-- Records supplied follows --
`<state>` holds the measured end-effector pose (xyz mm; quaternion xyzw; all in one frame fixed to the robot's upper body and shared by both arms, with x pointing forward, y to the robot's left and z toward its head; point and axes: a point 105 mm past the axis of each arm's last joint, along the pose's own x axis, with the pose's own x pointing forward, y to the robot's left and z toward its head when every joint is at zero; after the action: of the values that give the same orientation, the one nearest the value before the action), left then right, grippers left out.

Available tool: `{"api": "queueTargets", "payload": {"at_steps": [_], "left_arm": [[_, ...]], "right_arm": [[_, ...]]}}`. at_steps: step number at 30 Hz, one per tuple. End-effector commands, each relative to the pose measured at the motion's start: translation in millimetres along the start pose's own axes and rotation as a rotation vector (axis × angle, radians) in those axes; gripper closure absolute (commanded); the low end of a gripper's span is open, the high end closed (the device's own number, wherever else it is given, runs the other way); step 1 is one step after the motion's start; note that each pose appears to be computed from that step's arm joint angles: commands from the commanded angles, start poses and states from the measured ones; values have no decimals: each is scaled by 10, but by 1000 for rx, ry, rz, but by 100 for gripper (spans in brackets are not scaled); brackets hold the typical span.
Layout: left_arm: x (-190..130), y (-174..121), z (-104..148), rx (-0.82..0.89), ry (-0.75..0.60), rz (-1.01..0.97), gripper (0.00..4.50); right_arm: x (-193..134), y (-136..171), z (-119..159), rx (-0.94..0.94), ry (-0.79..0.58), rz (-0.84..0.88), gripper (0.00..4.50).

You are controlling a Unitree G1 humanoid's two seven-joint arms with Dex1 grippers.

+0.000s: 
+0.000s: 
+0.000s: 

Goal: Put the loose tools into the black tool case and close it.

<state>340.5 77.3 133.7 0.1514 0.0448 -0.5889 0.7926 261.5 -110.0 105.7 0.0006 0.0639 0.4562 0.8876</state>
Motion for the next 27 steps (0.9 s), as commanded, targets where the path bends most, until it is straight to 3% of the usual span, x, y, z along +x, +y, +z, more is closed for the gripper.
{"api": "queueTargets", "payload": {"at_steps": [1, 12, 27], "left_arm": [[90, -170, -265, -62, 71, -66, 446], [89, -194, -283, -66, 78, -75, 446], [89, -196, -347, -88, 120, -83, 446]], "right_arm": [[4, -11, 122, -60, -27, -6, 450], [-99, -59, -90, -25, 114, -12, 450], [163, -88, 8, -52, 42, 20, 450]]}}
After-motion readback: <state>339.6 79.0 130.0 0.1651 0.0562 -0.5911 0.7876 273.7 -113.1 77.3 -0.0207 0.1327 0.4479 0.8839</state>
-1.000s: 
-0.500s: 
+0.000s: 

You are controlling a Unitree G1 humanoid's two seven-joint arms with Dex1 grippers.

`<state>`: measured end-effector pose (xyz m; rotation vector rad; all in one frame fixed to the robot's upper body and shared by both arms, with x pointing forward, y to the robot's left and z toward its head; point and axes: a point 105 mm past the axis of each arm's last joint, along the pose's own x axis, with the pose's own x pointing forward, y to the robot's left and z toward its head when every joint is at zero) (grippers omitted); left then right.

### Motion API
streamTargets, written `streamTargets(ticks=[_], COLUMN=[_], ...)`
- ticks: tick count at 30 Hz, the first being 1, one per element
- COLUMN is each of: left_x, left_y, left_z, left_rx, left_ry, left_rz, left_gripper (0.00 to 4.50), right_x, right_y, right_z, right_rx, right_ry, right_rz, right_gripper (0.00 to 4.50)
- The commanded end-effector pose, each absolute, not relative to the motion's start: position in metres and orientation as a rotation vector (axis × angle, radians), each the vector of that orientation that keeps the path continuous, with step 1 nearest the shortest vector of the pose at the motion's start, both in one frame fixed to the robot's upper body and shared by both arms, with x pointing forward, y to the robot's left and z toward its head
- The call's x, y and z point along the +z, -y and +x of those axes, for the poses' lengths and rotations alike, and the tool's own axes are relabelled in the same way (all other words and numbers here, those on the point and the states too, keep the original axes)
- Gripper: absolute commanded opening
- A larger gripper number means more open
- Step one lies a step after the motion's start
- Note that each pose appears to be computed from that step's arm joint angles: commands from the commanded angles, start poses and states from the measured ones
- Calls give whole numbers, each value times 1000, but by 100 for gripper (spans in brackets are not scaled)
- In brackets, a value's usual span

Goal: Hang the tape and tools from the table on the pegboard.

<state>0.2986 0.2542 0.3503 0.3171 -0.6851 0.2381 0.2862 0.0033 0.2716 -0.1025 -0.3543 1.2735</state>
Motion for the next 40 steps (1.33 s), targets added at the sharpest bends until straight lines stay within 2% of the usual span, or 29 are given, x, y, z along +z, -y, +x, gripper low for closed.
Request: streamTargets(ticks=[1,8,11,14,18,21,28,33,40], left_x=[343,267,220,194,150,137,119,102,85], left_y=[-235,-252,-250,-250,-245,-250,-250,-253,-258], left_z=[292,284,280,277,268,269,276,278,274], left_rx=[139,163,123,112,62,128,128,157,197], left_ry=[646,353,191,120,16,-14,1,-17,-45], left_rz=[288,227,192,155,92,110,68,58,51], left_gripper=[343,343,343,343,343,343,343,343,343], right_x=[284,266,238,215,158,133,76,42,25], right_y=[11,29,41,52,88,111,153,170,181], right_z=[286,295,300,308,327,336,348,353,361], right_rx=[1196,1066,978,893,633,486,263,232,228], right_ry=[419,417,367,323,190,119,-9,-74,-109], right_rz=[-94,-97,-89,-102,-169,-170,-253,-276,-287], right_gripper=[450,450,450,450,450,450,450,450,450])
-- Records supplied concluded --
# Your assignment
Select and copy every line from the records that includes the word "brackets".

# Output
Available tool: `{"api": "queueTargets", "payload": {"at_steps": [_], "left_arm": [[_, ...]], "right_arm": [[_, ...]]}}`. at_steps: step number at 30 Hz, one per tuple. End-effector commands, each relative to the pose measured at the motion's start: translation in millimetres along the start pose's own axes and rotation as a rotation vector (axis × angle, radians) in those axes; gripper closure absolute (commanded); the low end of a gripper's span is open, the high end closed (the device's own number, wherever else it is given, runs the other way); step 1 is one step after the motion's start; note that each pose appears to be computed from that step's arm joint angles: commands from the commanded angles, start poses and states from the measured ones; values have no decimals: each is scaled by 10, but by 1000 for rx, ry, rz, but by 100 for gripper (spans in brackets are not scaled); brackets hold the typical span.
- Calls give whole numbers, each value times 1000, but by 100 for gripper (spans in brackets are not scaled)
- In brackets, a value's usual span

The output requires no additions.